TASK DESCRIPTION:
Would you reproduce exactly the lines below from the one holding "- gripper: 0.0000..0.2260" through the one holding "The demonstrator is", inclusive, and no others?

DATA:
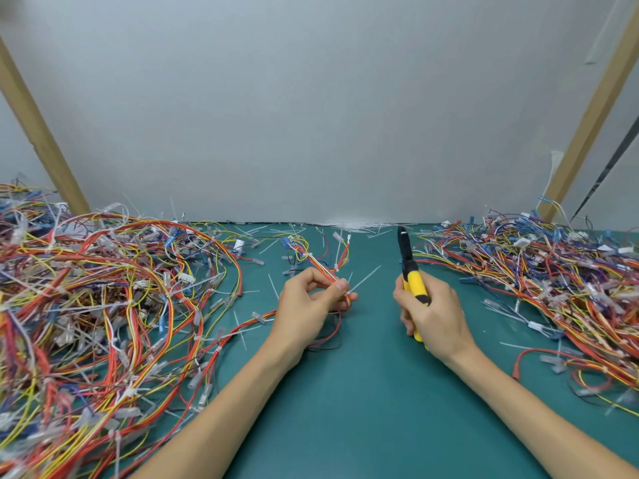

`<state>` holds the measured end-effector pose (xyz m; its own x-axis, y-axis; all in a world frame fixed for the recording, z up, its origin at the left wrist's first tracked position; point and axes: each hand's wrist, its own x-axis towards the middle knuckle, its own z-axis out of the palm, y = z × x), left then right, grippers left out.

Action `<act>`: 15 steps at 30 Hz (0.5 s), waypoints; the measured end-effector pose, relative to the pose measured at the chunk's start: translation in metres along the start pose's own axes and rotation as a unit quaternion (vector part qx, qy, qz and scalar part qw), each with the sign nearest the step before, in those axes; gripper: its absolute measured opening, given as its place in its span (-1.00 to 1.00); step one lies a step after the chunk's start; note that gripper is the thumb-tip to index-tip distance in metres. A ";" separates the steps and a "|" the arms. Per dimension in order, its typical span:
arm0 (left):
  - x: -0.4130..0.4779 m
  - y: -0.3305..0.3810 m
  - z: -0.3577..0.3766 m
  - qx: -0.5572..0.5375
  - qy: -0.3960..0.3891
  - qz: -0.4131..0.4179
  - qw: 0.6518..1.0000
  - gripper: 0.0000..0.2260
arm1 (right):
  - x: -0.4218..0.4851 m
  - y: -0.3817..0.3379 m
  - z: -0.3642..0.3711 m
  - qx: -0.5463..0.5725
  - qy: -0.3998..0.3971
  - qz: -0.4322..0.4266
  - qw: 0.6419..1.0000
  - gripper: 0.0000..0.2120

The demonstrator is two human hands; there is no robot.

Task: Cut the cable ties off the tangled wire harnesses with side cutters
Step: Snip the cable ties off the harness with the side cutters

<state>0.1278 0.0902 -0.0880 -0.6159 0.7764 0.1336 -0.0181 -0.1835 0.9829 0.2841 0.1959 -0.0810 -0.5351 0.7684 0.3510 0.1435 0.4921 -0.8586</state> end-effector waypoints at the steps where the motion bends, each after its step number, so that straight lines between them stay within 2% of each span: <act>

RESULT OF THIS TASK:
  - gripper: 0.0000..0.2260
arm1 (right):
  - x: -0.4218..0.4851 m
  - y: -0.3817..0.3379 m
  - z: -0.3642..0.3711 m
  - qx: -0.5463..0.5725
  - qy: -0.3998..0.3971
  - qz: -0.4322..0.4266
  - qw: 0.6419..1.0000
  - gripper: 0.0000..0.2120

The demonstrator is two human hands; there is no robot.

The answer has been written out in full.